Source material START

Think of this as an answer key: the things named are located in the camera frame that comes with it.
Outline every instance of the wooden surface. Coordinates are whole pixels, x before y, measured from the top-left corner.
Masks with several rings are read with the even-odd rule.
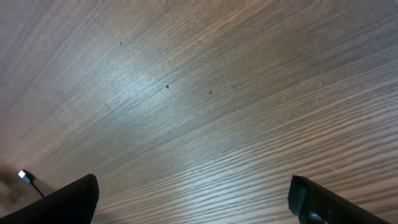
[[[0,6],[3,163],[95,222],[298,223],[298,174],[398,223],[396,1]]]

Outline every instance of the black cord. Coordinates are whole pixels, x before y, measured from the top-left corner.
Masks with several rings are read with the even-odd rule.
[[[40,194],[40,196],[45,197],[44,194],[36,187],[36,185],[33,184],[33,181],[30,184],[32,184],[33,188]]]

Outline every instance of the black cable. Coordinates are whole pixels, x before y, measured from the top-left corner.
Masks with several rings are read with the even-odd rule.
[[[40,196],[45,197],[44,194],[36,187],[36,185],[33,184],[33,181],[32,181],[30,184],[31,184],[31,185],[33,186],[33,188],[40,194]]]

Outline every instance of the black object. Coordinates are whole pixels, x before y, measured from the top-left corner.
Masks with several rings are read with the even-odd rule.
[[[292,177],[287,200],[300,224],[389,224],[305,177]]]
[[[0,219],[0,223],[90,223],[99,198],[97,179],[88,174]]]
[[[36,177],[31,174],[30,172],[27,172],[26,170],[20,170],[18,172],[18,176],[26,183],[26,184],[30,184],[39,194],[40,196],[44,197],[44,194],[36,187],[36,185],[34,184],[34,180],[36,179]]]

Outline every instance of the brown wood surface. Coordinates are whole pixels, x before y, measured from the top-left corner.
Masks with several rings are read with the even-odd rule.
[[[98,223],[298,223],[304,175],[398,223],[397,1],[0,1],[3,163]]]

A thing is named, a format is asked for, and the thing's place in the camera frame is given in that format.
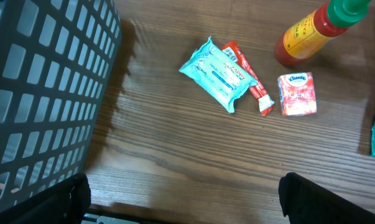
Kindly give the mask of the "red yellow sauce bottle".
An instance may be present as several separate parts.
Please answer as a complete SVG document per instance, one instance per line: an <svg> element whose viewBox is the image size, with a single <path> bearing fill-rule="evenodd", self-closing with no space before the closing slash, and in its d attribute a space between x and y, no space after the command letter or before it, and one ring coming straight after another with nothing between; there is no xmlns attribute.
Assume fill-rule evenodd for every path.
<svg viewBox="0 0 375 224"><path fill-rule="evenodd" d="M361 21L371 0L329 0L287 29L274 49L278 62L295 66Z"/></svg>

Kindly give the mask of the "teal white small packet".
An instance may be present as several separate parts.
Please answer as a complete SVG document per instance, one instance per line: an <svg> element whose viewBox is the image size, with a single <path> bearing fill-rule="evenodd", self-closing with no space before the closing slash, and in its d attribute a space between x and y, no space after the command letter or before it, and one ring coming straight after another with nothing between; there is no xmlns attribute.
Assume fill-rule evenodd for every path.
<svg viewBox="0 0 375 224"><path fill-rule="evenodd" d="M234 101L257 85L257 80L219 49L211 37L179 72L194 80L229 113L234 113Z"/></svg>

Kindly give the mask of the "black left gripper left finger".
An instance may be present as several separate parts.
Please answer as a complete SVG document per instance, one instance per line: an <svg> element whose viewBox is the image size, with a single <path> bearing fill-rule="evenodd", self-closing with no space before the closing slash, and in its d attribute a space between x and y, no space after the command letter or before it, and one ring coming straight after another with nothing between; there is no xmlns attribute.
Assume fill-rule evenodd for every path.
<svg viewBox="0 0 375 224"><path fill-rule="evenodd" d="M91 205L88 178L75 174L0 213L0 224L81 223Z"/></svg>

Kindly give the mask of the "red white tissue pack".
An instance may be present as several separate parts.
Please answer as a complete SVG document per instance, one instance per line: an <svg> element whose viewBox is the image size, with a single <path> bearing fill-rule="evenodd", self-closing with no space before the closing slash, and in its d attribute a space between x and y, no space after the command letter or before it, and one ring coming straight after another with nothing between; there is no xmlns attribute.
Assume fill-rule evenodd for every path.
<svg viewBox="0 0 375 224"><path fill-rule="evenodd" d="M283 116L303 116L317 112L311 72L281 75L277 81Z"/></svg>

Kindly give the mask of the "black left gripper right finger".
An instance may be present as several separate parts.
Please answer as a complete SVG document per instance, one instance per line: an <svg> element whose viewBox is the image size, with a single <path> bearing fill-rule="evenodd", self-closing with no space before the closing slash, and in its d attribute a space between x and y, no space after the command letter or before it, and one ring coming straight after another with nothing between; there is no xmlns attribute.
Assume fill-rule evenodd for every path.
<svg viewBox="0 0 375 224"><path fill-rule="evenodd" d="M374 213L295 172L280 179L278 193L283 216L288 217L291 224L375 224Z"/></svg>

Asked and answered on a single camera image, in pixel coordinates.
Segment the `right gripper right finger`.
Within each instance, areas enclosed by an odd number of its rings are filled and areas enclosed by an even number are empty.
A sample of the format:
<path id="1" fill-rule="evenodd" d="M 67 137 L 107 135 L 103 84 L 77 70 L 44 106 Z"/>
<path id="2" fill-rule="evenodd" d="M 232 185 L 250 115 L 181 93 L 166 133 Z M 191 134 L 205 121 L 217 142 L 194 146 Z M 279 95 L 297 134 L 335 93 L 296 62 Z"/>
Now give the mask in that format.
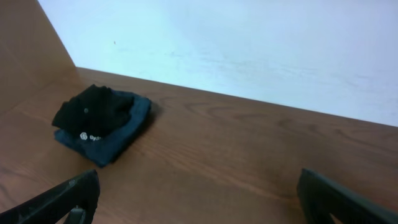
<path id="1" fill-rule="evenodd" d="M 396 213 L 309 169 L 302 169 L 297 195 L 307 223 L 397 223 Z"/>

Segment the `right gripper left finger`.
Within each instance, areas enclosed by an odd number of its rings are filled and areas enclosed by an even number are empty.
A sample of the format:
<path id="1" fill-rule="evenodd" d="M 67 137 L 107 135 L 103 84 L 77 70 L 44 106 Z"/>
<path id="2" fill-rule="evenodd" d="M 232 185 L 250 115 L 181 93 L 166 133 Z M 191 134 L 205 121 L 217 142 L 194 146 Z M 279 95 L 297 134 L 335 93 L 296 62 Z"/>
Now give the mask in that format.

Source material END

Leave the pictures out. Repeat every entry above exactly.

▸ **Worked solution**:
Think of this as an answer key: the things named are located in the camera frame that comes with it.
Outline every instance of the wooden surface. Coordinates are whole pixels, x before y, measured from the top-left corner.
Masks with several rings are read with the even-odd rule.
[[[0,6],[3,163],[95,222],[298,223],[298,174],[398,223],[396,1]]]

Outline every instance of the black cord. Coordinates are whole pixels, x before y, measured from the top-left corner.
Masks with several rings are read with the even-odd rule.
[[[40,194],[40,196],[45,197],[44,194],[36,187],[36,185],[33,184],[33,181],[30,184],[32,184],[33,188]]]

Outline every instance of the black cable. Coordinates are whole pixels, x before y, measured from the top-left corner.
Masks with several rings are read with the even-odd rule.
[[[40,196],[45,197],[44,194],[36,187],[36,185],[33,184],[33,181],[32,181],[30,184],[31,184],[31,185],[33,186],[33,188],[40,194]]]

Outline every instance of the black object. Coordinates are whole pixels, x before y, measured from the top-left corner.
Masks with several rings are read with the even-odd rule.
[[[292,177],[287,200],[300,224],[389,224],[305,177]]]
[[[0,219],[0,223],[90,223],[99,198],[97,179],[88,174]]]
[[[36,177],[31,174],[30,172],[27,172],[26,170],[20,170],[18,172],[18,176],[26,183],[26,184],[30,184],[39,194],[40,196],[44,197],[44,194],[36,187],[36,185],[34,184],[34,180],[36,179]]]

Outline every instance of the brown wood surface. Coordinates are whole pixels, x before y, measured from the top-left corner.
Masks with several rings are read with the even-odd rule.
[[[98,223],[298,223],[304,175],[398,223],[397,1],[0,1],[3,163]]]

A thing is named, a format is asked for, and the thing's place in the camera frame is given in that format.
Kindly give the mask of the "red yellow sauce bottle".
An instance may be present as several separate parts.
Please answer as a complete SVG document per instance, one instance per line: an <svg> element whose viewBox is the image size, with a single <path> bearing fill-rule="evenodd", self-closing with no space before the closing slash, and in its d attribute a space between x and y, no space after the command letter or before it, and one ring coming straight after another with nothing between; there is no xmlns attribute.
Assume fill-rule evenodd for every path.
<svg viewBox="0 0 375 224"><path fill-rule="evenodd" d="M361 21L371 0L329 0L287 29L274 49L278 62L295 66Z"/></svg>

Kindly give the mask of the "teal white small packet".
An instance may be present as several separate parts.
Please answer as a complete SVG document per instance, one instance per line: an <svg> element whose viewBox is the image size, with a single <path> bearing fill-rule="evenodd", self-closing with no space before the closing slash, and in its d attribute a space between x and y, no space after the command letter or before it, and one ring coming straight after another with nothing between; there is no xmlns attribute.
Assume fill-rule evenodd for every path.
<svg viewBox="0 0 375 224"><path fill-rule="evenodd" d="M234 101L257 85L257 80L219 49L211 37L179 72L194 80L229 113L234 113Z"/></svg>

Kindly give the mask of the "black left gripper left finger".
An instance may be present as several separate parts.
Please answer as a complete SVG document per instance, one instance per line: an <svg> element whose viewBox is the image size, with a single <path> bearing fill-rule="evenodd", self-closing with no space before the closing slash, and in its d attribute a space between x and y, no space after the command letter or before it, and one ring coming straight after another with nothing between; there is no xmlns attribute.
Assume fill-rule evenodd for every path.
<svg viewBox="0 0 375 224"><path fill-rule="evenodd" d="M91 205L88 178L75 174L0 213L0 224L81 223Z"/></svg>

Kindly give the mask of the "red white tissue pack".
An instance may be present as several separate parts.
Please answer as a complete SVG document per instance, one instance per line: an <svg> element whose viewBox is the image size, with a single <path> bearing fill-rule="evenodd", self-closing with no space before the closing slash, and in its d attribute a space between x and y, no space after the command letter or before it, and one ring coming straight after another with nothing between; there is no xmlns attribute.
Assume fill-rule evenodd for every path.
<svg viewBox="0 0 375 224"><path fill-rule="evenodd" d="M283 116L303 116L317 112L311 72L281 75L277 81Z"/></svg>

Kindly give the mask of the "black left gripper right finger".
An instance may be present as several separate parts.
Please answer as a complete SVG document per instance, one instance per line: an <svg> element whose viewBox is the image size, with a single <path> bearing fill-rule="evenodd", self-closing with no space before the closing slash, and in its d attribute a space between x and y, no space after the command letter or before it, and one ring coming straight after another with nothing between; there is no xmlns attribute.
Assume fill-rule evenodd for every path.
<svg viewBox="0 0 375 224"><path fill-rule="evenodd" d="M374 213L295 172L280 179L278 193L283 216L288 217L291 224L375 224Z"/></svg>

Asked and answered on a single camera image, in pixel coordinates.
Segment the `right gripper right finger`.
Within each instance, areas enclosed by an odd number of its rings are filled and areas enclosed by an even number are empty.
A sample of the format:
<path id="1" fill-rule="evenodd" d="M 67 137 L 107 135 L 103 84 L 77 70 L 44 106 Z"/>
<path id="2" fill-rule="evenodd" d="M 232 185 L 250 115 L 181 93 L 166 133 Z M 191 134 L 205 121 L 217 142 L 194 146 Z M 279 95 L 297 134 L 335 93 L 296 62 Z"/>
Now give the mask in that format.
<path id="1" fill-rule="evenodd" d="M 396 213 L 309 169 L 302 169 L 297 195 L 307 223 L 397 223 Z"/>

Segment the `right gripper left finger`.
Within each instance, areas enclosed by an odd number of its rings are filled and areas enclosed by an even number are empty.
A sample of the format:
<path id="1" fill-rule="evenodd" d="M 67 137 L 107 135 L 103 84 L 77 70 L 44 106 Z"/>
<path id="2" fill-rule="evenodd" d="M 232 185 L 250 115 L 181 93 L 166 133 Z M 191 134 L 205 121 L 217 142 L 194 146 Z M 279 95 L 297 134 L 335 93 L 296 62 Z"/>
Now give the mask in that format.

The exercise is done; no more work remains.